§ **ACTIVITY**
As soon as the line containing "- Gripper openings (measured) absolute" appears in the material below, start returning lines exactly, and end with the line containing "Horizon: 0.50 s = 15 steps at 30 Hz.".

============================================================

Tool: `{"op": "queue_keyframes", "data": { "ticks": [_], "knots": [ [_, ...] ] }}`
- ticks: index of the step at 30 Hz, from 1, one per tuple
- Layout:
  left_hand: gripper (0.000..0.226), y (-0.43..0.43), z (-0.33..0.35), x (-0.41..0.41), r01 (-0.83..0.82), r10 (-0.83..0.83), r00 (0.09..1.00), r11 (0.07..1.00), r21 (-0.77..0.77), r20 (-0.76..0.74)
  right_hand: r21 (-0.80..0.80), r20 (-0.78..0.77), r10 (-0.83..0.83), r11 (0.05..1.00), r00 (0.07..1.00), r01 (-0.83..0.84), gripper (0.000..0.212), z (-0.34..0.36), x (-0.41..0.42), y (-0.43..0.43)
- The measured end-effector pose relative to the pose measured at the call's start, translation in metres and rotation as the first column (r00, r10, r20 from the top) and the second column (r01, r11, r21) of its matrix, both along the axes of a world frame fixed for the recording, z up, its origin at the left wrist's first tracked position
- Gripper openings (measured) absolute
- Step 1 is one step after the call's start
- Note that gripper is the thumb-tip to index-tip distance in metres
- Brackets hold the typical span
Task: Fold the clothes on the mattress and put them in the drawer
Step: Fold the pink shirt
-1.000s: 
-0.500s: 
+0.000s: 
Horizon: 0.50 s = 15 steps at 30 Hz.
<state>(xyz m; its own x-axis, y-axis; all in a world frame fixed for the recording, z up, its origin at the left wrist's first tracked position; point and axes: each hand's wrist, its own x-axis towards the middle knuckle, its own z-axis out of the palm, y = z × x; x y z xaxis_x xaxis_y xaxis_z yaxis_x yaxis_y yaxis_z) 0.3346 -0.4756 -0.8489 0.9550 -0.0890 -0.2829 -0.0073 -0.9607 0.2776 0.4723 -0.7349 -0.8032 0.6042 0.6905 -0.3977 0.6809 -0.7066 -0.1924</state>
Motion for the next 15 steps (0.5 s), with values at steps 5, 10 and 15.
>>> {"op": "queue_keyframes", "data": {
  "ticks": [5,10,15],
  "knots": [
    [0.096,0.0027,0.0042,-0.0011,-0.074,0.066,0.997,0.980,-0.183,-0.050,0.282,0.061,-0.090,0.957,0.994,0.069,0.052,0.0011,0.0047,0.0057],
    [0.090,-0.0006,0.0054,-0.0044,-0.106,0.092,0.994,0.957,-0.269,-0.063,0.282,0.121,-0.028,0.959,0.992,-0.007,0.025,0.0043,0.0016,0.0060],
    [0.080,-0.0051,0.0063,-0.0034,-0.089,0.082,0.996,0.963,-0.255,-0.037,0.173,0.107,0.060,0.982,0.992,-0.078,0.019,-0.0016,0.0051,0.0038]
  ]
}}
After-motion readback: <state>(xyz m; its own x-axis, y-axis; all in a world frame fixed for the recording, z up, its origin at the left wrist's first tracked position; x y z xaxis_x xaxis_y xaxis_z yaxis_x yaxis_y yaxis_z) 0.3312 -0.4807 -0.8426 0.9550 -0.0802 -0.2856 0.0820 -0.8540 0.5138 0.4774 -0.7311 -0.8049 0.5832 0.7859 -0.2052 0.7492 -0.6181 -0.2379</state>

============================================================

§ **RESPONSE TO THIS TASK**
- Gripper openings (measured) absolute
- Step 1 is one step after the call's start
- Note that gripper is the thumb-tip to index-tip distance in metres
- Brackets hold the typical span
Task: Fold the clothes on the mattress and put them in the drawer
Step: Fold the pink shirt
-1.000s: 
-0.500s: 
+0.000s: 
Horizon: 0.50 s = 15 steps at 30 Hz.

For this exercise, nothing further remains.